- [What the task asks] Your answer should repeat the listing in full, with no line missing or altered.

- [Input data]
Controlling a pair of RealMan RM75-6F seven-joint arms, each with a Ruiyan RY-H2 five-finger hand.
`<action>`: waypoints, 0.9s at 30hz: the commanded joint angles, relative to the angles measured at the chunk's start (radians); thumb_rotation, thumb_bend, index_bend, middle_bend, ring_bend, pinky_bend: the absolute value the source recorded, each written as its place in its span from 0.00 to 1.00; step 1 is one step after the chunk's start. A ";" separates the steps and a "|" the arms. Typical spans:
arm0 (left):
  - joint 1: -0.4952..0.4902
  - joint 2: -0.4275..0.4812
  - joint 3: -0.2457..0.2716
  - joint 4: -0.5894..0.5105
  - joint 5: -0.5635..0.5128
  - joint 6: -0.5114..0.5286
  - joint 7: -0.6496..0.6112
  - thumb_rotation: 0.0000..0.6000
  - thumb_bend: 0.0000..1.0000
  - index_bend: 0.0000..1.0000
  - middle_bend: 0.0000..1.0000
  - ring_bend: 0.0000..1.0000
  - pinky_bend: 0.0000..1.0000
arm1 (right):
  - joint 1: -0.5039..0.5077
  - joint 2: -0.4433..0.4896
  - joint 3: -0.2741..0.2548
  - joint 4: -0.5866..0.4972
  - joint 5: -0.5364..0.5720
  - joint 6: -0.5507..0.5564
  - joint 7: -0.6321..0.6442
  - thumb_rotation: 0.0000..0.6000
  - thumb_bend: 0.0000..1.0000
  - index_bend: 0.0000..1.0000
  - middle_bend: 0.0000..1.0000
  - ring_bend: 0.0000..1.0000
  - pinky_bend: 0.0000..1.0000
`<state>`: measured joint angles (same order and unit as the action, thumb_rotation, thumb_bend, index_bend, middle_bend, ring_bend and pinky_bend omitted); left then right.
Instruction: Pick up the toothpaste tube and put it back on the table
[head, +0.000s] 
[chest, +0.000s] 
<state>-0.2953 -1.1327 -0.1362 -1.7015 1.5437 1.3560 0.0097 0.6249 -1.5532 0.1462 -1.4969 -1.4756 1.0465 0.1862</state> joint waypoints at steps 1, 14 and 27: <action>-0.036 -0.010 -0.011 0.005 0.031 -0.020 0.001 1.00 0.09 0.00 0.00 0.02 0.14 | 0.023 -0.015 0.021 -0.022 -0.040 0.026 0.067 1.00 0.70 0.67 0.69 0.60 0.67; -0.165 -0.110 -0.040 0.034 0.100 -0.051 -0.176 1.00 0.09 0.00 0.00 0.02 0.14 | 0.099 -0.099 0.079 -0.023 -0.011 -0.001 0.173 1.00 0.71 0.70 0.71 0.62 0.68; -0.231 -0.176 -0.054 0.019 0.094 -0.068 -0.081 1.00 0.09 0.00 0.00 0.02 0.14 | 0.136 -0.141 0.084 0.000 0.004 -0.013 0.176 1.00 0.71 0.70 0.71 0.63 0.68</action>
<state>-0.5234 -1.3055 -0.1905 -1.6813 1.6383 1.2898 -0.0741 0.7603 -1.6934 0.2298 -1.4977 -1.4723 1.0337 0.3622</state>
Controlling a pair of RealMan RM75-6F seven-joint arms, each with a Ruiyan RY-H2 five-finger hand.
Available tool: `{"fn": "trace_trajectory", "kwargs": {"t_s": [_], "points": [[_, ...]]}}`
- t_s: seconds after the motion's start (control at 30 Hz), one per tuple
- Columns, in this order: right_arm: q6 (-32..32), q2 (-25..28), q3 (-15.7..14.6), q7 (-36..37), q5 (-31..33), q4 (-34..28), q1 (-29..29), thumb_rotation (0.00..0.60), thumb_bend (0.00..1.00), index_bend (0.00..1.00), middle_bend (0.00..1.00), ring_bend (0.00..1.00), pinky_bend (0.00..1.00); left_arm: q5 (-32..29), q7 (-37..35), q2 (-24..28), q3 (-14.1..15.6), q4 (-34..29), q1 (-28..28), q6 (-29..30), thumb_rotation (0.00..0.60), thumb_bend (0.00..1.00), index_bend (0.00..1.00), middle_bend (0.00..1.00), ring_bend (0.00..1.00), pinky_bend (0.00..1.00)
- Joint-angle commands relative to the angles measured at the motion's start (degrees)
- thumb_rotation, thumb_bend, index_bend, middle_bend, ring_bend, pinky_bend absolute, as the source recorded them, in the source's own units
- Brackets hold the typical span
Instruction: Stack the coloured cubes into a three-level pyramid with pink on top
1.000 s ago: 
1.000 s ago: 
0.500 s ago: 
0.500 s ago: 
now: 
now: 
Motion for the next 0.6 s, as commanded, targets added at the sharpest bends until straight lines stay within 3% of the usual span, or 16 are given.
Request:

- [Task output]
Controlling a pair of RealMan RM75-6F seven-joint arms, each with a Ruiyan RY-H2 five-finger hand.
`<action>`: waypoints, 0.9s at 30hz: the commanded joint angles, relative to the angles measured at the chunk's start (radians); thumb_rotation, thumb_bend, index_bend, middle_bend, ring_bend, pinky_bend: the absolute value the source recorded, each written as its place in its span from 0.00 to 1.00; step 1 is one step after the chunk's start. A ";" separates the steps and a "|" the arms. Typical spans:
arm0 (left):
  - joint 1: -0.4952..0.4902
  - joint 2: -0.4275..0.4812
  - joint 3: -0.2457..0.2716
  - joint 4: -0.5894..0.5105
  - joint 5: -0.5635..0.5128
  - joint 6: -0.5114..0.5286
  - joint 7: -0.6496..0.6112
  - thumb_rotation: 0.0000..0.6000
  - thumb_bend: 0.0000..1.0000
  - index_bend: 0.0000..1.0000
  - middle_bend: 0.0000..1.0000
  - ring_bend: 0.0000..1.0000
  - pinky_bend: 0.0000..1.0000
arm1 (right):
  - joint 1: -0.5039..0.5077
  - joint 2: -0.4433..0.4896
  - joint 3: -0.2741..0.2548
  - joint 4: -0.5866..0.4972
  - joint 5: -0.5364..0.5720
  - joint 6: -0.5507..0.5564
  - joint 7: -0.6321..0.6442
  - thumb_rotation: 0.0000..0.6000
  - thumb_bend: 0.0000..1.0000
  - index_bend: 0.0000..1.0000
  - middle_bend: 0.0000..1.0000
  - ring_bend: 0.0000..1.0000
  - pinky_bend: 0.0000..1.0000
`<state>`: measured joint angles (same order and unit as the action, thumb_rotation, thumb_bend, index_bend, middle_bend, ring_bend and pinky_bend omitted); left then right.
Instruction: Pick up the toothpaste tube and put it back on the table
[head, +0.000s] 
[chest, +0.000s] 
<state>-0.2953 -1.1327 -0.1362 -1.7015 1.5437 1.3560 0.0097 0.6249 -1.5532 0.1462 -1.4969 -1.4756 1.0465 0.1862</state> joint waypoints at steps 1, 14 and 27: <action>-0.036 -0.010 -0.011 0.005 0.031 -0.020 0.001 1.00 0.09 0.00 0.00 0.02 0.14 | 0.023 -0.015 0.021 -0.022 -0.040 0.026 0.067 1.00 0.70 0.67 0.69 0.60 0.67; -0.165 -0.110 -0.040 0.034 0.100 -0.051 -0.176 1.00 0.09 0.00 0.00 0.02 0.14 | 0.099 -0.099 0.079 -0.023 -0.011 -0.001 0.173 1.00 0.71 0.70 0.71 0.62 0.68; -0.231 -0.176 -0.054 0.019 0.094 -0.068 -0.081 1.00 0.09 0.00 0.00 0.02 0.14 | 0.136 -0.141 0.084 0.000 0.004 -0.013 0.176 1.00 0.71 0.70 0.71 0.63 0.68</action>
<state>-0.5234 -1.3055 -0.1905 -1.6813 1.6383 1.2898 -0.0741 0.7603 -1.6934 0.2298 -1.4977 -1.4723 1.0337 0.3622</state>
Controlling a pair of RealMan RM75-6F seven-joint arms, each with a Ruiyan RY-H2 five-finger hand.
Available tool: `{"fn": "trace_trajectory", "kwargs": {"t_s": [_], "points": [[_, ...]]}}`
- t_s: seconds after the motion's start (control at 30 Hz), one per tuple
- Columns, in this order: right_arm: q6 (-32..32), q2 (-25..28), q3 (-15.7..14.6), q7 (-36..37), q5 (-31..33), q4 (-34..28), q1 (-29..29), thumb_rotation (0.00..0.60), thumb_bend (0.00..1.00), index_bend (0.00..1.00), middle_bend (0.00..1.00), ring_bend (0.00..1.00), pinky_bend (0.00..1.00); left_arm: q5 (-32..29), q7 (-37..35), q2 (-24..28), q3 (-14.1..15.6), q4 (-34..29), q1 (-28..28), q6 (-29..30), thumb_rotation (0.00..0.60), thumb_bend (0.00..1.00), index_bend (0.00..1.00), middle_bend (0.00..1.00), ring_bend (0.00..1.00), pinky_bend (0.00..1.00)
- Joint-angle commands relative to the angles measured at the motion's start (degrees)
- thumb_rotation, thumb_bend, index_bend, middle_bend, ring_bend, pinky_bend absolute, as the source recorded them, in the source's own units
- Brackets hold the typical span
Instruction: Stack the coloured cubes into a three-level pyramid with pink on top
1.000 s ago: 
1.000 s ago: 
0.500 s ago: 
0.500 s ago: 
now: 
now: 
Motion for the next 0.6 s, as commanded, targets added at the sharpest bends until straight lines stay within 3% of the usual span, or 16 are given.
Request:

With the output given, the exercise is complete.